__TASK TO COMPLETE__:
Reproduce, unaltered, the line with "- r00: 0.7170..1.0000" along with every line that follows it in the records, up to the last.

__AVAILABLE DATA__:
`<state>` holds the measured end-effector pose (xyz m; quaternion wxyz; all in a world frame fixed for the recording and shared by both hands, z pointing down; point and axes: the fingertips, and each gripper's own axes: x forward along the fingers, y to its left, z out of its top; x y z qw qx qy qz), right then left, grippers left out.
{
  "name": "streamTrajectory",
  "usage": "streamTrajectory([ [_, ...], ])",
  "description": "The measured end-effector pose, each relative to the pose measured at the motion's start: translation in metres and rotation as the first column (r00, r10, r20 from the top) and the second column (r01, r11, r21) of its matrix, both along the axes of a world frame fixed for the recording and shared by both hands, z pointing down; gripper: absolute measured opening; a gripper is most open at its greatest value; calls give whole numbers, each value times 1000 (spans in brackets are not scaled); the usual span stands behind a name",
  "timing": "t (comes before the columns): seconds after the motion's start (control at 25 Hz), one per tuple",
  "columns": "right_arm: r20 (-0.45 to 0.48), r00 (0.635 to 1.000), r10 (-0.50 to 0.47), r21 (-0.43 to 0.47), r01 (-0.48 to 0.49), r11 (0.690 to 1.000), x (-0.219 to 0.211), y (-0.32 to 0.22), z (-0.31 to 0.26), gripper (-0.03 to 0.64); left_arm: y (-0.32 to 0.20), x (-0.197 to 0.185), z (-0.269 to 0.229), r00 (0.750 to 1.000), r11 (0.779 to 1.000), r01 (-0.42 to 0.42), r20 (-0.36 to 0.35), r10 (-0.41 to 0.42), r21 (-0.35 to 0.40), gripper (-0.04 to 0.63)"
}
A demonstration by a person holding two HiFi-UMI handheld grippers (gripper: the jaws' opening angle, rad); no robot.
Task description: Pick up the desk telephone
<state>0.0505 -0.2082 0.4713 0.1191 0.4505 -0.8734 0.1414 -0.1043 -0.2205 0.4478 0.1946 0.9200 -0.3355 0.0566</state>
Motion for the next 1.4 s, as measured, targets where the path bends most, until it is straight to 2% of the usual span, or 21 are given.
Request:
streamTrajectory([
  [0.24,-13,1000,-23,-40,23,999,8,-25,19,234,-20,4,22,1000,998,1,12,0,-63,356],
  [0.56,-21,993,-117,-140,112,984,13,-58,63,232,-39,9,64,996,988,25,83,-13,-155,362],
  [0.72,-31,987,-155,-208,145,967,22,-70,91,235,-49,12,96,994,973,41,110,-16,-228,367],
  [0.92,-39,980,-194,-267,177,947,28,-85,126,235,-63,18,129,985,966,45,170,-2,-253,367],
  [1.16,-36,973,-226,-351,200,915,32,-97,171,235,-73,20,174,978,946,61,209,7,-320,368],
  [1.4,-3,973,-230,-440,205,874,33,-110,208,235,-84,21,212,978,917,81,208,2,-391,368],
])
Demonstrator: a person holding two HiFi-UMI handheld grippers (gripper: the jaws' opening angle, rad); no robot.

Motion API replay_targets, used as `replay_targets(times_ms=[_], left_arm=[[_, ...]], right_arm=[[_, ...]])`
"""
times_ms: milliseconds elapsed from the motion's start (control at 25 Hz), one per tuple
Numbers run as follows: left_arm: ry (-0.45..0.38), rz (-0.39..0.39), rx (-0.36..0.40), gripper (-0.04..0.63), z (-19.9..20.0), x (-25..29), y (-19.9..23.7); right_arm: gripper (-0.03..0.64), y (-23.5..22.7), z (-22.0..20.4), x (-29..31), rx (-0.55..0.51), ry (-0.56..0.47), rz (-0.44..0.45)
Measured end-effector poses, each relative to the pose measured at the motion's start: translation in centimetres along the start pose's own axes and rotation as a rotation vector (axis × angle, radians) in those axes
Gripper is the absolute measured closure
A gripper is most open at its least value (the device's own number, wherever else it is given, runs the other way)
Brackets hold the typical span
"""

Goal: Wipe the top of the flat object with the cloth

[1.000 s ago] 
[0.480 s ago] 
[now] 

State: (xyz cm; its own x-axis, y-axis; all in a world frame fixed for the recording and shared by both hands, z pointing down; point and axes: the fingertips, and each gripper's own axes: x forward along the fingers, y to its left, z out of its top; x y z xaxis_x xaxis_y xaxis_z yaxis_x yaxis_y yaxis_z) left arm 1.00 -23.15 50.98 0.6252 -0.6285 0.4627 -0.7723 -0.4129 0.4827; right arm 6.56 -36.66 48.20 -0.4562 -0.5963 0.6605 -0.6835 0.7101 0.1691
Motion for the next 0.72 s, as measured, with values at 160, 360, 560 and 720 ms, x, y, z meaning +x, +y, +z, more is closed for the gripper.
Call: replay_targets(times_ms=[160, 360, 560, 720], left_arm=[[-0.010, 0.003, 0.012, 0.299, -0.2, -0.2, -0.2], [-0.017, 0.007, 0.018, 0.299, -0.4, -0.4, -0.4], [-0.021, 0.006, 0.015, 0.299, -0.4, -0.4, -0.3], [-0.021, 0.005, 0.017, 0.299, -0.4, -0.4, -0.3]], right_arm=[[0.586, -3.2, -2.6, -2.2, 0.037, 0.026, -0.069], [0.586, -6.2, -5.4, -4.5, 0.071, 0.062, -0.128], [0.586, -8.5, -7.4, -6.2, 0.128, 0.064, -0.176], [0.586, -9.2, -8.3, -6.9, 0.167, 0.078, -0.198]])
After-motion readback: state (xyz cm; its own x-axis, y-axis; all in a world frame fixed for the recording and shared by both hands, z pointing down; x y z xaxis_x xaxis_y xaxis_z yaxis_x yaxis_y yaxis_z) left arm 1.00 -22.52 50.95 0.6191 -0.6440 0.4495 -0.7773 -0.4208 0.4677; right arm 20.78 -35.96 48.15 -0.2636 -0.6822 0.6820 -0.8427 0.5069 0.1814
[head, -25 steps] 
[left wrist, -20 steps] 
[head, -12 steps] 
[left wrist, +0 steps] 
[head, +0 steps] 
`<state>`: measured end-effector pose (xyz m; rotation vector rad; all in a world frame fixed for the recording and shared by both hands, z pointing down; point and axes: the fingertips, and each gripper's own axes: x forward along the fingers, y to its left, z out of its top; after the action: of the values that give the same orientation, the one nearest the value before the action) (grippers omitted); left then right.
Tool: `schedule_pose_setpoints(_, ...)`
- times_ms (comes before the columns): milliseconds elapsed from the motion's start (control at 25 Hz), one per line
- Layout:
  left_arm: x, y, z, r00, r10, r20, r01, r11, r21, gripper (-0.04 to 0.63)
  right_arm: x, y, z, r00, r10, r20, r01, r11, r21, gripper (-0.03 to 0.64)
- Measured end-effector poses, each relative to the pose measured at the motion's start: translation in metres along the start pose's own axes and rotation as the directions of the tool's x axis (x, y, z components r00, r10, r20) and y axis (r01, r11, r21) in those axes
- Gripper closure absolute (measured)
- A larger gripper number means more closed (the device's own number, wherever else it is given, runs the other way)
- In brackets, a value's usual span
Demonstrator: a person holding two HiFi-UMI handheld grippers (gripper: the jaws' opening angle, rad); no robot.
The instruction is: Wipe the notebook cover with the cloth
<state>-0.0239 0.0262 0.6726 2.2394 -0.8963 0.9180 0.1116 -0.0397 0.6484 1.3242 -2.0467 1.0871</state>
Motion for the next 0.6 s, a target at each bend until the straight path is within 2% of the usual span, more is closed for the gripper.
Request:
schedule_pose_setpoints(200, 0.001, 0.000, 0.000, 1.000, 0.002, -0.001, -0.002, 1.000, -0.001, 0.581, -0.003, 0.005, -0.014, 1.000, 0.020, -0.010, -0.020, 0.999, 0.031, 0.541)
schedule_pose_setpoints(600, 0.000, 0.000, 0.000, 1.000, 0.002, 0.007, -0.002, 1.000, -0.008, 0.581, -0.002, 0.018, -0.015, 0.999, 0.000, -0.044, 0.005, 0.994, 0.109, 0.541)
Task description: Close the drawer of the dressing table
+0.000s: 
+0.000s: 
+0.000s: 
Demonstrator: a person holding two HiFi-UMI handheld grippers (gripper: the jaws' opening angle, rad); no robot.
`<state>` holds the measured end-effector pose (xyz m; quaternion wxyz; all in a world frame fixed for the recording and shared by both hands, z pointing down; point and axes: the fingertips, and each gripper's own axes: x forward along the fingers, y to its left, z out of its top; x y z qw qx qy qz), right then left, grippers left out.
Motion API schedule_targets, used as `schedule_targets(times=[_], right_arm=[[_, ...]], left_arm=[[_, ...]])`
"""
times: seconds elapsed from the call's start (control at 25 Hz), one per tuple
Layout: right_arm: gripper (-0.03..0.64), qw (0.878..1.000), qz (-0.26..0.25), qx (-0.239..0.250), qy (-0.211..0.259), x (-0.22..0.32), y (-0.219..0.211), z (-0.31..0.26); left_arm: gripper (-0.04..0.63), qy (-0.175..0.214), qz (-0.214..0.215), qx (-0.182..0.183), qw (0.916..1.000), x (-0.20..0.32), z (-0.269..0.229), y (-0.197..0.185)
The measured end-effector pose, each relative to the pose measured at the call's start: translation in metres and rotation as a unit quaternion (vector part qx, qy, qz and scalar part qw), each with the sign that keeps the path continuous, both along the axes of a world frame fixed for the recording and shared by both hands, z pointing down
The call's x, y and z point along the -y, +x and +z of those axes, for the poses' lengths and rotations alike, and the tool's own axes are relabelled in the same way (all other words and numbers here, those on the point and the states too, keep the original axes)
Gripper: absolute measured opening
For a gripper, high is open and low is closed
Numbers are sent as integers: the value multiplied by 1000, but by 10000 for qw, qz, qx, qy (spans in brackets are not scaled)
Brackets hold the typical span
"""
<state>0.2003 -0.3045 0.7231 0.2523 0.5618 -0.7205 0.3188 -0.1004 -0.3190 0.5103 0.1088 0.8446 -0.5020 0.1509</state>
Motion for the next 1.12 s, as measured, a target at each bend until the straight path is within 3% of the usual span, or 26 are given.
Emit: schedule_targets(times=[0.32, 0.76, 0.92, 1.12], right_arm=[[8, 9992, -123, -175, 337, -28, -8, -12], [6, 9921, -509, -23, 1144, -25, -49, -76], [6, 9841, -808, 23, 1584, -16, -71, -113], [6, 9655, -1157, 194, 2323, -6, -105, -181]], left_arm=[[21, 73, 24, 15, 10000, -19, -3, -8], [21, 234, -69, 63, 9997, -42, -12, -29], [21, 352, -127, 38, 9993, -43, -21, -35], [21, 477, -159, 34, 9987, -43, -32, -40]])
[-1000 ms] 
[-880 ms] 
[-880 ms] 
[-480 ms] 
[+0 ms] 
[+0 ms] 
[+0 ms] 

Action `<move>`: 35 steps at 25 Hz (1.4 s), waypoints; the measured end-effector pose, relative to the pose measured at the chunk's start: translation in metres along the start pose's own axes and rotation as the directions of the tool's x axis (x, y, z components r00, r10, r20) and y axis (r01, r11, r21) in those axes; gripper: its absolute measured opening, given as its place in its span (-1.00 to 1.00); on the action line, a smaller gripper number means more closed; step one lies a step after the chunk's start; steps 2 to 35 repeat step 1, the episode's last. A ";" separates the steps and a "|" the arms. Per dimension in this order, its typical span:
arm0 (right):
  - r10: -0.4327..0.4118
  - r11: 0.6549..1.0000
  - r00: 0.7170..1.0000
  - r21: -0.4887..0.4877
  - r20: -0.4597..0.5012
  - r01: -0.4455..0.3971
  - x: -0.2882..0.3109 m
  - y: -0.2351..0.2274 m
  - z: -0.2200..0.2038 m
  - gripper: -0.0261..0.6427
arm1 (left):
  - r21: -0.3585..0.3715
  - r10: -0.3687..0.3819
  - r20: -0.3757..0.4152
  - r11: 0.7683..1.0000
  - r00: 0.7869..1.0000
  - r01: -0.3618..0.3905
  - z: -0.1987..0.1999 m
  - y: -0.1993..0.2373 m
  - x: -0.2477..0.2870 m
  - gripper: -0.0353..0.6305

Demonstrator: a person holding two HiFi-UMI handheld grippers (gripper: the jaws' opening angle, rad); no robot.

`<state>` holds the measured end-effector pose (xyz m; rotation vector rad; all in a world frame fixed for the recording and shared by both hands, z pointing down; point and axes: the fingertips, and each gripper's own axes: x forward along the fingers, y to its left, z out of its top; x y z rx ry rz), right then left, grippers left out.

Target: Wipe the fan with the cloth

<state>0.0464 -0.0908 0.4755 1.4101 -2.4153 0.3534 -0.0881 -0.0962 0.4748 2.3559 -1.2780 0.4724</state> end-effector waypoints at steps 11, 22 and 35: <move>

__SOLVED PROBLEM__:
  - r00: 0.7170..1.0000
  - r21: -0.4887..0.4877
  - r20: -0.4597..0.5012
  - r01: -0.4455..0.3971
  - x: -0.2882..0.3109 m
  - y: -0.2351..0.2274 m
  - z: -0.2200..0.2038 m
  - gripper: -0.0261..0.6427
arm1 (left):
  - r21: -0.3585..0.3715
  - r10: -0.3687..0.3819
  - r20: -0.3757..0.4152
  - r11: 0.7683..1.0000
  - r00: 0.7869..1.0000
  - r01: -0.3618..0.3905
  - z: -0.1987..0.1999 m
  - y: -0.1993..0.2373 m
  - x: -0.2477..0.2870 m
  - gripper: -0.0353..0.6305

Demonstrator: a person holding two HiFi-UMI handheld grippers (gripper: the jaws' opening angle, rad); no robot.

`<state>` holds the measured end-effector pose (xyz m; rotation vector rad; all in a world frame fixed for the recording and shared by both hands, z pointing down; point and axes: the fingertips, and each gripper's own axes: x forward along the fingers, y to its left, z out of its top; x y z rx ry rz), right then left, grippers left out.

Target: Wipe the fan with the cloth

<state>0.0464 -0.0908 0.4755 1.4101 -2.4153 0.3534 -0.0881 -0.0962 0.4748 2.3559 -1.2780 0.4724</state> end-effector waypoints at steps 11, 22 and 35: <move>

No further answer is needed.